Mali is sold into marriage when her mother dies and she is unable to pay out the family debt to the local nobleman. This pains her lover, buff local fisherman Khun, but what's he to do when social class and a similar debt stand in his way from doing anything about it? Attempts to bully Khun, by the nobleman's henchmen, gets them nigh but a lesson in smackdown, and he's given free reign to fish where he likes...but his heart still pines for Mali. Mali endures much brutish sex from her new husband, but dreams of escape and spirits love letters to Khun through her serving maid. Confrontation eventually arises, and Khun and Mali make like seagulls and get the flock outta there. In turn, whilst in hiding, they shack up with Khun's old buddy Sak, for whom Mali quickly makes goo-goo eyes...moreso when Khun is lost at sea in a storm.

Essentially a (very) small scale cash-in on Ong-Art Singlumpong's far superior THE SIN (http://www.eyeswidescreen.com/www/index.php?page=show_review.php&id=1100), LOVE OF SINNER is simply a bland reworking of similar themes with none of the skin, sizzle or charm of its progenitor. The lead actresses are quite lovely, but both possess little in the way of acting skills, and the leading man, though possessive of a bodybuilder's physique, would come off second best if emoting with a block of wood. Though the film utilises some of the same locations as THE SIN, it ends up being little more than mundane soap opera against a backdrop of eye catching vistas. Don't be fooled by that title, as it's a reference to the Buddhist ideals of sin and karmic retribution. This is idle, flaccid pap disguised as steamy melodrama (at least, it is from the advertising) and rates a modest entertainment value a notch below THE WHISPER SPOOKY.

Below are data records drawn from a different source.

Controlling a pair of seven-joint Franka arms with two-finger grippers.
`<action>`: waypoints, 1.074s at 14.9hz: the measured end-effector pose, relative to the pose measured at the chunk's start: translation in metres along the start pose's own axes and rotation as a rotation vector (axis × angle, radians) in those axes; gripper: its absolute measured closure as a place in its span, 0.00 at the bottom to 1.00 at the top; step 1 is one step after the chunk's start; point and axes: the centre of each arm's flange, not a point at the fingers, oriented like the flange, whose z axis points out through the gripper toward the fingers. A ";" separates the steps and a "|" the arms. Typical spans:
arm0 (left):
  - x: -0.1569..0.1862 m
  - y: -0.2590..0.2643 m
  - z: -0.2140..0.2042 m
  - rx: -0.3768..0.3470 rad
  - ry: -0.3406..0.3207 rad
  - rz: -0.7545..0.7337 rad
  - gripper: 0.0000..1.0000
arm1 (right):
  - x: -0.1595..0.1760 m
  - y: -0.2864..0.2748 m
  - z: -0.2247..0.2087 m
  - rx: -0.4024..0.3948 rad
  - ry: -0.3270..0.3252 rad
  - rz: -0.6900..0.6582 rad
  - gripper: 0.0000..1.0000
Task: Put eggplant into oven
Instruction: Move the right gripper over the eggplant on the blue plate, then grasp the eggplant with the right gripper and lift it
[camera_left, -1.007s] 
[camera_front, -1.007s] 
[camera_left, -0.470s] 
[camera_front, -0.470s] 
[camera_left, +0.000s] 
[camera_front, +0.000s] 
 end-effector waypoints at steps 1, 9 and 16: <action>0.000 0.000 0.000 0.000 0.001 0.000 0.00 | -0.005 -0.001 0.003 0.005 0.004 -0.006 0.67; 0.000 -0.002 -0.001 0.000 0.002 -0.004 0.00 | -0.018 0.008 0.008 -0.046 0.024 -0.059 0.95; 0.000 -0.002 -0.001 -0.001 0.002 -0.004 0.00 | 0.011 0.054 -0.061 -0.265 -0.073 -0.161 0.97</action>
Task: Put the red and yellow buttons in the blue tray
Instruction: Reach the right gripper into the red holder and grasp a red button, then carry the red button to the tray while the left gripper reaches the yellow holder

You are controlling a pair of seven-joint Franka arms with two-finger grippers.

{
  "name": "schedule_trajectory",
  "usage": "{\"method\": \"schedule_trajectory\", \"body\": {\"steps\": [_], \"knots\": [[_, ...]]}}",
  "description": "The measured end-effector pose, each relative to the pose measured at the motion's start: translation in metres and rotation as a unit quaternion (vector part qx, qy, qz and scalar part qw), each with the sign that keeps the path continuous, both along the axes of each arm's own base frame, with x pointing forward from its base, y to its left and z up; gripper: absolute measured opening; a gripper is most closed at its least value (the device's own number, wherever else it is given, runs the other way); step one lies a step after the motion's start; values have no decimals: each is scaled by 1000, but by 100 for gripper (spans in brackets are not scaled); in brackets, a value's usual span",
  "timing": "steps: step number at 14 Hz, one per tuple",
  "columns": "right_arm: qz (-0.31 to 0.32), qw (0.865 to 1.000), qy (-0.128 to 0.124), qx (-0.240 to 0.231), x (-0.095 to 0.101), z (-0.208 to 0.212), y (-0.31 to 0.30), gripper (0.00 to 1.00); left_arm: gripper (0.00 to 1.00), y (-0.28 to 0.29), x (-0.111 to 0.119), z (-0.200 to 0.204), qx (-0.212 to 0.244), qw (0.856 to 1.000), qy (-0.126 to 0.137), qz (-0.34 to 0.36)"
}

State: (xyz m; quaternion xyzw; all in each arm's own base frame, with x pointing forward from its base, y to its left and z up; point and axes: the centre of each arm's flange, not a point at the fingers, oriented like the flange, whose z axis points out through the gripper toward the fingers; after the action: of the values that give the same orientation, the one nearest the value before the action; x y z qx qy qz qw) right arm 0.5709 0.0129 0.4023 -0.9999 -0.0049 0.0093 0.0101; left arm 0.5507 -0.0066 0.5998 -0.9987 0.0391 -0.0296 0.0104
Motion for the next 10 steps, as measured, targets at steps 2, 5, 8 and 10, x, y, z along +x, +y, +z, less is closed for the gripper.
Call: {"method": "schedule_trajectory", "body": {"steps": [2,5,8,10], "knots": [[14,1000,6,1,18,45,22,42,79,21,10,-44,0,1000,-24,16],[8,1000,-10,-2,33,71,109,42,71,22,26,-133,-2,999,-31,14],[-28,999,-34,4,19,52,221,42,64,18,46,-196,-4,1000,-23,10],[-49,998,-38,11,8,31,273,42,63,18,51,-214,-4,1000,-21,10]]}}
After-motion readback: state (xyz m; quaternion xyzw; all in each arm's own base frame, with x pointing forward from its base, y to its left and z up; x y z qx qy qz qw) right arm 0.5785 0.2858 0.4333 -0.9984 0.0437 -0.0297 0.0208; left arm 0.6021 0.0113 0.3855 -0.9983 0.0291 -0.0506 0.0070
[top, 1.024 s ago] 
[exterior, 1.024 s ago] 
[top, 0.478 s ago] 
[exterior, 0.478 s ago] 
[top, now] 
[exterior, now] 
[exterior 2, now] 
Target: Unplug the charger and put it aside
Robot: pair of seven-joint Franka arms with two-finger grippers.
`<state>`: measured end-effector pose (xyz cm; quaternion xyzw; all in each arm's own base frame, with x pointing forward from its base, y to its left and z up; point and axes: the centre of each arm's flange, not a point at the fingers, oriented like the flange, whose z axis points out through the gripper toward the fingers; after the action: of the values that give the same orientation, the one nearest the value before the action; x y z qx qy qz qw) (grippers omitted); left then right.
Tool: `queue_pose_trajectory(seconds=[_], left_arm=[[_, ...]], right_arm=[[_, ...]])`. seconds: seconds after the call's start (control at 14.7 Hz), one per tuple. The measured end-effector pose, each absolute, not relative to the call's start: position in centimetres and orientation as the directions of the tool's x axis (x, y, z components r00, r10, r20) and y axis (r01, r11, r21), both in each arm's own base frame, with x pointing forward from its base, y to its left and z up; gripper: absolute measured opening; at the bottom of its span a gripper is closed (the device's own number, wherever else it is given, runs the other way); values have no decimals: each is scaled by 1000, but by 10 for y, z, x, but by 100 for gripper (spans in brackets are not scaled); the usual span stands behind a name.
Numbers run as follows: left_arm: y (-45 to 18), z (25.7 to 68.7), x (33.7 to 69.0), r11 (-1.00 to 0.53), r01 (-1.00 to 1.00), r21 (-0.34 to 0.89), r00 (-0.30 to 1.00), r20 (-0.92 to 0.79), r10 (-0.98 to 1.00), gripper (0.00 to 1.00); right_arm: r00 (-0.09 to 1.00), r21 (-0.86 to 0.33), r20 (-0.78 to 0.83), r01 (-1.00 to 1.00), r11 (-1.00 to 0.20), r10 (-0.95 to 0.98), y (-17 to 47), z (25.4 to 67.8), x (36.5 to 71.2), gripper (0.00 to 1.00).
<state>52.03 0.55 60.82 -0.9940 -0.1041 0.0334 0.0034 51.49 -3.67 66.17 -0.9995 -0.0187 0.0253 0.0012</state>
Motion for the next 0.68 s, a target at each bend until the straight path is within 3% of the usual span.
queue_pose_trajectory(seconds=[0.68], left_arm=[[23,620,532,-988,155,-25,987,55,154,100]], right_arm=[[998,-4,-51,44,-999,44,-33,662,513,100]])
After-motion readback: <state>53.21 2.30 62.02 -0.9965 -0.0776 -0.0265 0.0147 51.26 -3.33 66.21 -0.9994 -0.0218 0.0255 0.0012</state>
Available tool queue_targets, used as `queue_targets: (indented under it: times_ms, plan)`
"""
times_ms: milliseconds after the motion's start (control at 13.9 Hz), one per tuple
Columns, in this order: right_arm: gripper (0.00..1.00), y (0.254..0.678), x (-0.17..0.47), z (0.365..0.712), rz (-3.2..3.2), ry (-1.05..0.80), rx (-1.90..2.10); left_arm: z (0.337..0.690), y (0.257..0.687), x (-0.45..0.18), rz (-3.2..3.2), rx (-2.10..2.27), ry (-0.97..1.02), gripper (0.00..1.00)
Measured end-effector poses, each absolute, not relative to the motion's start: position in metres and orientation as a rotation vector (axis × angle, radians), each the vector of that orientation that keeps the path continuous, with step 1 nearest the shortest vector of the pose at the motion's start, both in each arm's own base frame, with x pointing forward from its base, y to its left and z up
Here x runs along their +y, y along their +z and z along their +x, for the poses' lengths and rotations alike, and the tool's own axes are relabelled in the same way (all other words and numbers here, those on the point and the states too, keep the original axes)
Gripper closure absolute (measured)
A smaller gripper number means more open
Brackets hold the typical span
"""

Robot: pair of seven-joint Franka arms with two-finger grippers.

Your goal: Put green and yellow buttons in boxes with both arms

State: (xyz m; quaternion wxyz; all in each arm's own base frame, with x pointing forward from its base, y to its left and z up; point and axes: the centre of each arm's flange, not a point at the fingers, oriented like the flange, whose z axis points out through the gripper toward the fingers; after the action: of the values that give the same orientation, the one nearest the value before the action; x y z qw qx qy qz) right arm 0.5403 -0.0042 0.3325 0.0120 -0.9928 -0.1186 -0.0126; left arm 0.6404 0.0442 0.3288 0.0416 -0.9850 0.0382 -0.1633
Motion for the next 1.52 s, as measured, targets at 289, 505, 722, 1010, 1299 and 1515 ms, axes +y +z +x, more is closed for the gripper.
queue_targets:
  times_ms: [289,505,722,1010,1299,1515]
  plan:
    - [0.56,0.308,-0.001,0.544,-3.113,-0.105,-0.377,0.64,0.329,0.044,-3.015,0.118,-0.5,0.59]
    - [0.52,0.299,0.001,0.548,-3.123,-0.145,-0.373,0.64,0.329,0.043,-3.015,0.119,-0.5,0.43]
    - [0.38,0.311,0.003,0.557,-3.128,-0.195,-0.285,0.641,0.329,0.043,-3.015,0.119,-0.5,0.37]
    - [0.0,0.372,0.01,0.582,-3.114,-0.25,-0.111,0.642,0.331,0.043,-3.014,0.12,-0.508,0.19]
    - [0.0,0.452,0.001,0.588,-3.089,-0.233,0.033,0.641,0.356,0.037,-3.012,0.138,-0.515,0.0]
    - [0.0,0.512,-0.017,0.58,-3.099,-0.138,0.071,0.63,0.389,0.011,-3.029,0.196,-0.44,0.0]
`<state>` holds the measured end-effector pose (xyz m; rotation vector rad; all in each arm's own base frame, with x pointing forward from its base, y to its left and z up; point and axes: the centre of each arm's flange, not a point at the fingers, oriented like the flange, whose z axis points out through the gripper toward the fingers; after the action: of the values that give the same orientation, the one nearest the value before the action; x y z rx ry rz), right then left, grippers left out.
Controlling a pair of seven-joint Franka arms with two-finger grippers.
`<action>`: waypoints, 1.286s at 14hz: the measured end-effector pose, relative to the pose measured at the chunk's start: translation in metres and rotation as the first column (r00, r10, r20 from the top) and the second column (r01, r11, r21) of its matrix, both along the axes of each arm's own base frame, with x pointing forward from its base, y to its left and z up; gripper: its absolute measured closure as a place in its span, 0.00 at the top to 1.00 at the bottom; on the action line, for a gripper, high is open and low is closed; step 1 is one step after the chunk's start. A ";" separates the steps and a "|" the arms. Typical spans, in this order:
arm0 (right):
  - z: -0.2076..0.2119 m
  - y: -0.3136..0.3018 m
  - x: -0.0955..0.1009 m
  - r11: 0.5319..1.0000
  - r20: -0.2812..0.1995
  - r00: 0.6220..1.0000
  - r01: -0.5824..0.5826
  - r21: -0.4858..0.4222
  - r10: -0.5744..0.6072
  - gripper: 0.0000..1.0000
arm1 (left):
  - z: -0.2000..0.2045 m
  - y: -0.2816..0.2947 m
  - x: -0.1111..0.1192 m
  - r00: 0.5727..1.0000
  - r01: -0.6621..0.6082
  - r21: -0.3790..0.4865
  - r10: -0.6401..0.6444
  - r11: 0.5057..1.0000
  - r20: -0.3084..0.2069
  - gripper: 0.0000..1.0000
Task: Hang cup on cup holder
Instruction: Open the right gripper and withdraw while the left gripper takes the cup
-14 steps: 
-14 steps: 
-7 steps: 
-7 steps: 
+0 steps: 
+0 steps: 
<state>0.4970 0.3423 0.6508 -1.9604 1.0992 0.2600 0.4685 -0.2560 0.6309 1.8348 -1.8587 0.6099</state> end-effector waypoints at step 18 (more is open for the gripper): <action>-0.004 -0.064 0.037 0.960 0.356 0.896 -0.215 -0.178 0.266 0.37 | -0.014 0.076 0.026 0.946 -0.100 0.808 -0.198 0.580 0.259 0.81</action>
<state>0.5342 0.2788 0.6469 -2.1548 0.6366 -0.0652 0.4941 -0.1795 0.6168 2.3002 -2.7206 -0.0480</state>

DVD: Being yet another DV feature, we have yet again another 16x9 anamorphic transfer that is moderately pleasing (though watch those nights scenes for pixelisation akin to VCD!). Thai Dolby 5.1, that is largely used for ambience and once again suffers the same poor direct location sound as the above titles - Thai and English subs that once again suffer from lacklustre grammar and infrequent disappearance. Extras are relegated to attractions trailers for THE BEAST and THE WHISPER SPOOKY.